La cultura non ha età e nella vita non c’è un limite per smettere di imparare. Lo dimostra il saluzzese Roberto Mensa, plurilaureato di settantacinque anni, con una considerevole passione (e propensione) per lo studio.
Mensa, che ragazzino era alle superiori e cosa sognava per il suo futuro?
«Dopo il primo anno all’istituto tecnico per ragionieri, in cui zoppicavo con risultati appena sufficienti, ho acquisito un metodo di studio efficiente che mi ha poi accompagnato durante gli studi successivi. In sintesi, non ero il primo della classe, ma sicuramente facevo parte del gruppo dei più bravi. I miei geni, confermati da tutta l’attività di famiglia, indicano una certa predisposizione per l’aspetto commerciale che mi ha accompagnato in tutta la mia attività professionale».
Quando ha conseguito la sua prima laurea?
«Nel 1968, a soli 23 anni, in Economia e Commercio, discutendo una tesi su “Rapporti tra sconto commerciale e sconto razionale”. Nei due anni successivi ho seguito un corso di specializzazione e in seguito sono entrato nel mondo del lavoro».
Di che cosa si è occupato?
«Dal 1970 al 2007, per 37 anni, ho fatto il dirigente industriale nel settore dell’abbigliamento, per le più grandi aziende italiane. La mia attività professionale mi ha portato a viaggiare in Europa, Medio Oriente, Estremo Oriente e in Nord America, al fine di promuovere la diffusione dei nostri marchi nel mondo. Ho avuto l’occasione di entrare in contatto con realtà sociali differenziate e operatori di etnia e cultura diverse dalla nostra. Valorizzare le differenze, fare ponti per capire l’interlocutore è stata l’occasione di arricchimento più importante per affrontare i problemi d’integrazione della nostra società al fine di vederne gli aspetti positivi».
Sul piano pratico di cosa si occupava?
«Mi sono occupato di alta moda, collaborando con stilisti italiani conosciuti nel mondo: Valentino, Soprani, Krizia. Ho così completato la mia esperienza, prima limitata all’abbigliamento in serie, con prodotti unici diffusi sui mercati internazionali per l’apprezzamento del livello dell’alta moda italiana».
Terminato l’impegno lavorativo e raggiunta la pensione come si è organizzato?
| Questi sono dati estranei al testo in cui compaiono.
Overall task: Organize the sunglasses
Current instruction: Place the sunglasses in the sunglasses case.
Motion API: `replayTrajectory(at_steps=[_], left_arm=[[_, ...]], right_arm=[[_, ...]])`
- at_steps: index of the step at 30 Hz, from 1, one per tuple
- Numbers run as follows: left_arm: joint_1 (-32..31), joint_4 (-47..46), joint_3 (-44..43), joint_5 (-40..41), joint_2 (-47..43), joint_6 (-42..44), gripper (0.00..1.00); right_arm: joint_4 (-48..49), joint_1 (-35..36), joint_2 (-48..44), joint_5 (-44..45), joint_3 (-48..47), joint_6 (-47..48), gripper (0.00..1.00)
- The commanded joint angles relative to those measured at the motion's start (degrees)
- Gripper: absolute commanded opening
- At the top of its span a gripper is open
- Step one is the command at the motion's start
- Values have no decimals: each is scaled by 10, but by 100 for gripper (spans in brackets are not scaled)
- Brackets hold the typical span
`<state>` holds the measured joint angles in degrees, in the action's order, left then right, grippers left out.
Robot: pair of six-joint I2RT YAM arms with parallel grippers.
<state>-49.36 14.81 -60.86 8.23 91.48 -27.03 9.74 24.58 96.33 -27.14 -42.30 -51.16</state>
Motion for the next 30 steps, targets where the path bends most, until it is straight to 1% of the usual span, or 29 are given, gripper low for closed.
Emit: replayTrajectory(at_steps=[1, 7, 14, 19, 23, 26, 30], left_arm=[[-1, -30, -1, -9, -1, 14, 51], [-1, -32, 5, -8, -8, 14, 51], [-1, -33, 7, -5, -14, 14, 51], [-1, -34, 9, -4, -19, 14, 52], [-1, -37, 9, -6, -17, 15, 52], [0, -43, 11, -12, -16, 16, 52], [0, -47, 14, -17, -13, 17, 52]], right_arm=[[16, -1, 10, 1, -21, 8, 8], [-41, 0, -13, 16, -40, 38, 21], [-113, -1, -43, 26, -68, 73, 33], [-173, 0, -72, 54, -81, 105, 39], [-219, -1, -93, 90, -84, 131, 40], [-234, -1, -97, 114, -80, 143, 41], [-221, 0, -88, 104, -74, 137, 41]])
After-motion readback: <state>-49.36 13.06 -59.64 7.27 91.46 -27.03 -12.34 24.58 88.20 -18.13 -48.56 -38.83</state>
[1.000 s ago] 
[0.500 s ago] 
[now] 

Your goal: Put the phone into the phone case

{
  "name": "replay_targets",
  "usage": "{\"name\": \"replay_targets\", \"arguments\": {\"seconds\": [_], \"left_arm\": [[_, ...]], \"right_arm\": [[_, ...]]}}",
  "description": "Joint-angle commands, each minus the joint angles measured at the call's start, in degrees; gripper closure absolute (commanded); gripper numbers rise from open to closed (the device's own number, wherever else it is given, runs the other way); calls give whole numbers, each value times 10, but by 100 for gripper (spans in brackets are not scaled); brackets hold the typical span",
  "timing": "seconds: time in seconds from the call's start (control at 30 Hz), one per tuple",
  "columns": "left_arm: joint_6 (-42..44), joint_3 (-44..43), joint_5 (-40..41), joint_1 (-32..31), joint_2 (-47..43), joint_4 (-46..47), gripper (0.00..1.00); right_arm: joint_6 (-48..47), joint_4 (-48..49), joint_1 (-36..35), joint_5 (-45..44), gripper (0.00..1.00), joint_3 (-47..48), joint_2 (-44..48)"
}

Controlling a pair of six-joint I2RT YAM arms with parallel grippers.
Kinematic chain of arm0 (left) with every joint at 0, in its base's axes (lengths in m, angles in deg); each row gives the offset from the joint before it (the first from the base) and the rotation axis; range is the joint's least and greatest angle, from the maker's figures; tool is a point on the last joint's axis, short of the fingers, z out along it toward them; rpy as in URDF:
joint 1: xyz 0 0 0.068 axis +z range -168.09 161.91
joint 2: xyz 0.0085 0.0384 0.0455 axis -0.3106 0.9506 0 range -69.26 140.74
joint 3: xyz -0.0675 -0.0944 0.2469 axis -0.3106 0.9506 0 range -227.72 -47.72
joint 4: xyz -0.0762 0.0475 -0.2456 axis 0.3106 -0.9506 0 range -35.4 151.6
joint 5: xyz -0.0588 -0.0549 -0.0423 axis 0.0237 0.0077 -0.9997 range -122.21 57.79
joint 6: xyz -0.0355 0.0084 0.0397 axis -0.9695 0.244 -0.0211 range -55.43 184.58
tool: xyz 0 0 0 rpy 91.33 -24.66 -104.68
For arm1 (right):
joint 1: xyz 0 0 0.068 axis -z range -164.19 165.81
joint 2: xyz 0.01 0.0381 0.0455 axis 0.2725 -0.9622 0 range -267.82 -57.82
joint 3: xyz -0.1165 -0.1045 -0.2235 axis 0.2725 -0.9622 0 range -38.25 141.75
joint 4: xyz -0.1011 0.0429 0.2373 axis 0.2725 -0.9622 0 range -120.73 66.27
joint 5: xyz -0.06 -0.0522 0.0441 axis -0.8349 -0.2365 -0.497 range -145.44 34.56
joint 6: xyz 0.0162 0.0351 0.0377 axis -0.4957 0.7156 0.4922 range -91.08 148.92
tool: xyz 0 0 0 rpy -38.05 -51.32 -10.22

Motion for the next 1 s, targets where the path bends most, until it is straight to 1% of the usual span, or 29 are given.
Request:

«Terminata l’attività lavorativa, mi son dedicato prima agli studi nel settore economico e amministrativo (come le lauree in Giurisprudenza, Diritto del lavoro, Scienze dell’Amministrazione Pubblica e Privata) a completamento di quanto appreso con i due percorsi di studio portati a termine prima dell’inizio dell’attività lavorativa e dell’esperienza aziendale. Successivamente ho sentito il bisogno di estendere le mie conoscenze all’Antropologia, alla Filosofia e Scienze della Comunicazione».
Quale percorso di studi l’ha coinvolta di più e qual’è risultato più difficoltoso?
«Ho vissuto lo studio dell’Antropologia con particolare partecipazione, perché per me era un settore nuovo e mi aiutava molto a capire i confronti che avevo vissuto con etnie e culture diverse dalle nostre e soprattutto da una piccola città da cui provenivo. I percorsi di studio sono tutti facili o difficili, in funzione dell’interesse che guida l’allievo verso l’area di sapere che affronta».
Che approccio avevano gli insegnanti davanti ad un uomo maturo, tra tanti ragazzi?
«Sono sempre stato attento a non condizionare l’ambiente di apprendimento con la mia esperienza precedente. Sarebbe stato un momento di complicazione; quello che interessa è acquisire una nuova esperienza, quindi il docente di riferimento, competente nella materia, è sempre nel suo ruolo di guida e chi lo ascolta un allievo, qualunque età abbia e senza considerare le esperienze precedenti».
Ha avuto tempo e modo di crearsi una famiglia nonostante la sua carriera?
«Ho una moglie, due figli e sei nipoti. Una famiglia solida, in cui il fulcro è la mia compagna di vita, la quale mi dà la forza necessaria per superare le difficoltà che contraddistinguono le varie fasi della vita. Senza la sicurezza di rapporti familiari stabili non avrei potuto procedere nell’attività lavorativa ottenendo i risultati raggiunti».